又隔了几日,荒帝估摸皇后后处的伤好得差不多了,便又去看望。
去时皇后果然已起身了,正呆在书房。
荒帝便说今晚要来睡他。
皇后站了起来,荒帝将眼上下扫了一扫,没见他佩戴自己所送之物,很是失望。
皇后站起,盯着荒帝的脸看了一晌,微叹气道:“陛下就在我宫中睡罢。”
荒帝想,他还是不愿自称臣妾,盖由于妾字是个女字底,他觉得自低。既如此我暂不勉强,慢慢让他自称其名,反而更有滋味。

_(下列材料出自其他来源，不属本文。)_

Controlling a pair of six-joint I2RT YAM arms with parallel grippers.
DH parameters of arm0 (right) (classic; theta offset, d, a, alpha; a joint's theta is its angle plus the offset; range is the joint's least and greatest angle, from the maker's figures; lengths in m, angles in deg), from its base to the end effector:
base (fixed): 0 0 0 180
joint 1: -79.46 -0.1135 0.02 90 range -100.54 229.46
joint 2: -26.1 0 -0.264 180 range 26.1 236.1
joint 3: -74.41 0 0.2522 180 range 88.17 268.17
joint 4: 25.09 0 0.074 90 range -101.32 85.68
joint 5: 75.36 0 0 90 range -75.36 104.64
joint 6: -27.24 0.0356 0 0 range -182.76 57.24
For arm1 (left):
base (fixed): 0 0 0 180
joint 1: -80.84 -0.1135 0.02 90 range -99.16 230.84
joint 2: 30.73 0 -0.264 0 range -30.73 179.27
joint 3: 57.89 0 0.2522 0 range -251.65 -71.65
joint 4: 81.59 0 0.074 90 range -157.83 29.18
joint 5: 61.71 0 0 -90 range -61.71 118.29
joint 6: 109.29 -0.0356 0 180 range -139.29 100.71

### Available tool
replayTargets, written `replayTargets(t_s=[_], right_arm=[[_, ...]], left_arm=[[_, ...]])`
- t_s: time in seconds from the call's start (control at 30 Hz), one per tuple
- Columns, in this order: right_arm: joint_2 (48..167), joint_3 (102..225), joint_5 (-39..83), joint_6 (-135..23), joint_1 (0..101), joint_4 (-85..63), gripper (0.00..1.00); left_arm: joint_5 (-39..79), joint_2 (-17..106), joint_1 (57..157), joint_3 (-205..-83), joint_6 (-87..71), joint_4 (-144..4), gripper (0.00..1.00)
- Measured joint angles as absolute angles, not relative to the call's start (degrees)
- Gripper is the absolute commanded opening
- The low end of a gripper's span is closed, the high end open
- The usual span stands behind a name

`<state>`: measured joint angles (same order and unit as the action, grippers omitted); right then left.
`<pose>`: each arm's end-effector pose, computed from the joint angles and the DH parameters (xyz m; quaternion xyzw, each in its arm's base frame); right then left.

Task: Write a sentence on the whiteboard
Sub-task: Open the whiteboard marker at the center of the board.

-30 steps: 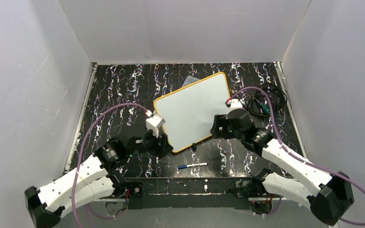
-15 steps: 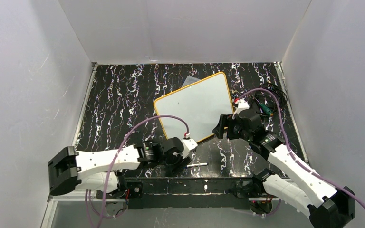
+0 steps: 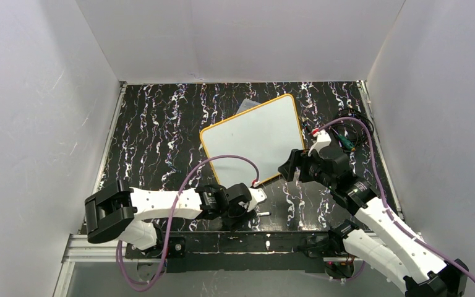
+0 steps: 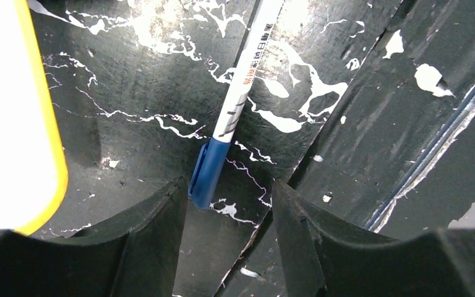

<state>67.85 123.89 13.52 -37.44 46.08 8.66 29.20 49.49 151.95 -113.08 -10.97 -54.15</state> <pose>0.1435 0.0937 0.2751 -0.0544 0.8464 0.2524 0.4658 0.0881 -0.2557 0.1800 0.4910 0.8095 -0.1998 0.2522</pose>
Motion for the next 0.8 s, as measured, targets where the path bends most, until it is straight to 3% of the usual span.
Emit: replayTargets(t_s=[0.23,0.47,0.53,0.8], right_arm=[[67.0,123.9,13.6,-37.4,46.1,8.9,0.89],[67.0,123.9,15.5,-37.2,46.1,12.5,0.91],[67.0,123.9,17.6,-37.2,46.1,13.6,0.98],[67.2,122.8,31.2,-37.1,46.1,17.1,0.99]], left_arm=[[30.1,51.6,152.5,-112.6,-11.7,-56.0,0.31],[31.8,51.3,153.3,-111.1,-11.8,-59.0,0.0],[32.4,50.7,153.9,-110.6,-12.0,-59.9,0.0],[33.3,40.3,154.9,-104.5,-11.8,-61.4,0.0]])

去了寝殿中,皇后却令人又拿一床被枕,分开两笼。荒帝很不开心,责问道:“这是做甚?”
皇后敛袖躬身,道:“淫乐事虽大,但臣……妾恳请陛下以龙体为重,稍微节制欲望。”
荒帝道:“放屁!朕来就是来跟你淫的,做贞节烈夫搞鬼?”说着就要扑倒皇后。
皇后被荒帝压在床上,也不抵抗,微微狭了双目,盯着荒帝的眼,问道:“陛下最近是否日日同那两名玲珑族的男奴颠弄?”荒帝理直气壮道:“是啊!日夜如此!”皇后微微摇了摇头,像是无奈地道:“皇上双目失神,眼圈发青,定是累过了,今儿就歇一晚又如何。”
荒帝气哼哼一脚踹掉靴子,登上床去,想剥了皇后的裤子硬上,谁让他如此多言辞推搪。